_Listed entries:_
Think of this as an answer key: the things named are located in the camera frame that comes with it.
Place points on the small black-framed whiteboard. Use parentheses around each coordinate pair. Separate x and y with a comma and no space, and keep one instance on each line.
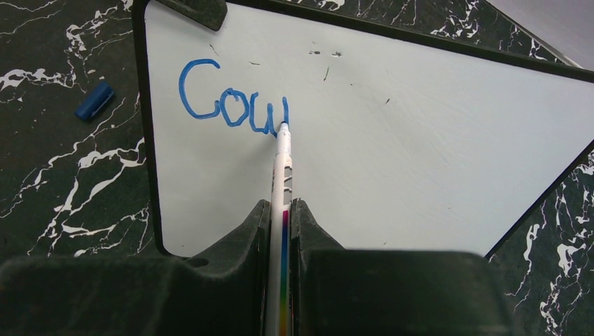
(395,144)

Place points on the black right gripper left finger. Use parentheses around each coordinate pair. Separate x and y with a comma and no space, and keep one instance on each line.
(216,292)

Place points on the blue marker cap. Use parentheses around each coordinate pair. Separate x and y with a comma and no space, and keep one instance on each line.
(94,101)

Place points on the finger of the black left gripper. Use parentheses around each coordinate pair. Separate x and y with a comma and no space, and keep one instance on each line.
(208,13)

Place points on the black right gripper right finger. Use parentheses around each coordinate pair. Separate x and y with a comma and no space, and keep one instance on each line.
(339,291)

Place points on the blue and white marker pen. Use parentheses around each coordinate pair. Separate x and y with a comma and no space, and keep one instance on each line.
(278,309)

* * *

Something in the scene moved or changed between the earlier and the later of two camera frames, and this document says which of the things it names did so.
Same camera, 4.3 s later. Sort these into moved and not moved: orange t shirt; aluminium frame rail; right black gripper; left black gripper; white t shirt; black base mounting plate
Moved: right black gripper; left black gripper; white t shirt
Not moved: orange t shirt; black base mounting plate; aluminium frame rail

_Work task:_
What lines in the data include the string "this"? Copy each one.

_Task output:_
Think of this as an answer key: the things named are located in the camera frame that comes with it.
Something in the scene moved or changed between the earlier and the later of two camera frames, and this document says which of the things it names did so.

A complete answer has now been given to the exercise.